De Saydnaya à Georgetown : l’incroyable destin de Omar Alshogre

Ce rescapé des prisons syriennes a refait sa vie en Suède en 2015. Il raconte son parcours à « L’Orient-Le Jour ».

De Saydnaya à Georgetown : l’incroyable destin de Omar Alshogre

Omar al-Choghri sur une route norvégienne, exulte de joie après avoir appris son admission à Georgetown. Photo DR

En ce 24 octobre, Omar Alshogre sillonne, avec un ami, les routes montagneuses de Norvège où il vient de donner une série de conférences. Tout en contemplant le paysage, il garde un œil fébrile sur son téléphone. Sur son écran, un email de l’Université de Georgetown s’affiche. « J’ai dit à Tom : faut que tu arrêtes la voiture tout de suite, je dois crier… Je dois savourer ce moment… appeler des gens », raconte-t-il. Il saute alors du véhicule, se jette sur la rambarde, alors que son ami immortalise la scène dans une vidéo devenue virale, que les internautes vont regarder en boucle. « I made it to Georgetown ! (Je rentre à Georgetown) », s’époumone le jeune homme, un sourire jusqu’aux oreilles. « J’ai été accepté dans l’une des universités les plus prestigieuses alors que je sors de la pire prison au monde, Saydnaya », raconte-t-il à L’OLJ.
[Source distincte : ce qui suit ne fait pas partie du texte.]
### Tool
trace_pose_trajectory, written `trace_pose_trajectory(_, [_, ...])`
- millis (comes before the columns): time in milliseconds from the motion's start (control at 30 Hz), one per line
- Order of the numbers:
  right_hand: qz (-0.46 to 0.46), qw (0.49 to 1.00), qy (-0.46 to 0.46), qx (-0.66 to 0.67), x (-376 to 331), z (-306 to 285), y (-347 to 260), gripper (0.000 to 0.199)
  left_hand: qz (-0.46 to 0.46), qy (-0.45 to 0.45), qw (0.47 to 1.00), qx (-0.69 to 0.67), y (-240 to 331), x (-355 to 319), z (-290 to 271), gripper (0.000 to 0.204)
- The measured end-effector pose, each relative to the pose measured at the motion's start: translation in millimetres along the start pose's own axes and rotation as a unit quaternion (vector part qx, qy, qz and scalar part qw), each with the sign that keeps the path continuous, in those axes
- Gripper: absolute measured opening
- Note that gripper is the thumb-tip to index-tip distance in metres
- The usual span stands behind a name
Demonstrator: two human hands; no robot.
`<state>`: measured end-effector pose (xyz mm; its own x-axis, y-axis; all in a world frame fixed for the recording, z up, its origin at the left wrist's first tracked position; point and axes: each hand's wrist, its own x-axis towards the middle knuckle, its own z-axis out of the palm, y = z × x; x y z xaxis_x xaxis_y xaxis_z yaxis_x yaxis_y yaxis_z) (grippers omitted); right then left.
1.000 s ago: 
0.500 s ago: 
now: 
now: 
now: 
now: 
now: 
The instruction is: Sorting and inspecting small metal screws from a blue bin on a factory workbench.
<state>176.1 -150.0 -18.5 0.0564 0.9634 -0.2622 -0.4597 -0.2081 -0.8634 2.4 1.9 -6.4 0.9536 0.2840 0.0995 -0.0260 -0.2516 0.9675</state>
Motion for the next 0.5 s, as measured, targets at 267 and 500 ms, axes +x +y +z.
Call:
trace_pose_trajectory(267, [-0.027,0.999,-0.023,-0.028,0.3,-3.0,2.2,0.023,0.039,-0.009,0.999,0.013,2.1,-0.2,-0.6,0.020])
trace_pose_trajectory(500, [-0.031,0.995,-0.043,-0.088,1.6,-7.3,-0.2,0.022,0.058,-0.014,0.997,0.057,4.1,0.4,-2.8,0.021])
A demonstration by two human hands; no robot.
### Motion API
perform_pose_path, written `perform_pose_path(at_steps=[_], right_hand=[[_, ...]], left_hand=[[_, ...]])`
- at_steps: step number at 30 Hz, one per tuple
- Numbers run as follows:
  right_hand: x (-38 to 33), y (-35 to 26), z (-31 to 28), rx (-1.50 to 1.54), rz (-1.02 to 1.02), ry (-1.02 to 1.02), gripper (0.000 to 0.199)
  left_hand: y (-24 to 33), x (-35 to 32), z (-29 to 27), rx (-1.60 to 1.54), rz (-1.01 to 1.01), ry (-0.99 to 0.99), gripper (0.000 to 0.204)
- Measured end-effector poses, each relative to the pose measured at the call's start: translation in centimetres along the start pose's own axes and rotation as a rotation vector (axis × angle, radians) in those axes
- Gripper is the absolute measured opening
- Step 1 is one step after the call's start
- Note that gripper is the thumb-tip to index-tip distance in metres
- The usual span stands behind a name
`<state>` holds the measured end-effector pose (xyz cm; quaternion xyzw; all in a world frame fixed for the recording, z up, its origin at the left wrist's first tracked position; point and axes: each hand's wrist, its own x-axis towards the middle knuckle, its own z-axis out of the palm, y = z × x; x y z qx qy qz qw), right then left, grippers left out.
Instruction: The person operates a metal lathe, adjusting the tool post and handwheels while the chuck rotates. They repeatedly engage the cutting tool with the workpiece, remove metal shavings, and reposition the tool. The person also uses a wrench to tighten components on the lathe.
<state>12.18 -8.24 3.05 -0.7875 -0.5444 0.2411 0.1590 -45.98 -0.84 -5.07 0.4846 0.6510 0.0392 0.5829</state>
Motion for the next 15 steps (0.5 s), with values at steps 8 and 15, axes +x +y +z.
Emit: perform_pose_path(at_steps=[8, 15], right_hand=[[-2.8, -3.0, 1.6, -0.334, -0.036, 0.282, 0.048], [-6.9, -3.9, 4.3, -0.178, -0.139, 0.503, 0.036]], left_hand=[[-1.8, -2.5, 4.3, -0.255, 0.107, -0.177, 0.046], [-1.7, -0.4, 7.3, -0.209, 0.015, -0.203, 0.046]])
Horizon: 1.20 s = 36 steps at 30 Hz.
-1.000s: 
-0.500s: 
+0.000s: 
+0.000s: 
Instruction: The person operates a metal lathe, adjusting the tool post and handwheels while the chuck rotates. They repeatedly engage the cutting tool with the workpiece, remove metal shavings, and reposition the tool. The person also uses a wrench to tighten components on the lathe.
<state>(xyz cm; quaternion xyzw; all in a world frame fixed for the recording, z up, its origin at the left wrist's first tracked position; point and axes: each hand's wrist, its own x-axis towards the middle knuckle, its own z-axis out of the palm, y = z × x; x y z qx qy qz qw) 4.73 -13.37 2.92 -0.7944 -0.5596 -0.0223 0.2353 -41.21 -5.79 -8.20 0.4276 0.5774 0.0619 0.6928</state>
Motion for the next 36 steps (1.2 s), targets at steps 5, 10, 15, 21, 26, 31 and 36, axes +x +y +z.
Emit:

Ce défenseur de la mémoire et activiste syrien des droits de l’homme de 25 ans est un rescapé des geôles syriennes, aujourd’hui aux portes de son rêve : recevoir une éducation de qualité pour pouvoir un jour aider à reconstruire son pays. En 2015, Omar Alshogre a refait sa vie en Suède et est devenu l’un des avocats de la cause syrienne les plus médiatisés. Depuis son évasion, il ne s’est plus jamais tu, arpentant les plateaux télévisés et les conférences TED, où il met en scène les atrocités dont il a été victime. « Si Georgetown m’a accepté, ce n’est pas parce que je suis un réfugié syrien, mais parce que j’ai un but. J’ai vécu la torture, la perte de proches, et ils ont vu la flamme que j’ai en moi », dit-il. Dans le petit village d’al-Bayda, près de Banyas, dans la province de Tartous, les Shogre ont élevé neuf enfants à la dure. Le père, Ahmad, un officier de l’armée à la retraite qui ne savait pas dire je t’aime, leur inculque le sens de la discipline et parfait leur éducation. Le petit Omar est brillant et apprend bien vite les consignes qu’on enseigne à tout un chacun : rester dans le rang, ne pas faire de vagues, ne pas critiquer le pouvoir. Alors, un jour, quand Omar, à 10 ans, se moque des oreilles décollées de Bachar el-Assad qui passe à la télévision, le père lui colle aussitôt une paire de claques. « Ne dis plus jamais ça ! Les murs ont des oreilles », hurle-t-il. Pour en avoir fait partie, Ahmad Alshogre sait ce qu’il advient de ceux qui s’aventurent à critiquer le régime. Dans les années 80, des oncles maternels, alors étudiants, avaient été jetés en prison lors des rafles massives ordonnées par Hafez el-Assad parti à la chasse aux dissidents.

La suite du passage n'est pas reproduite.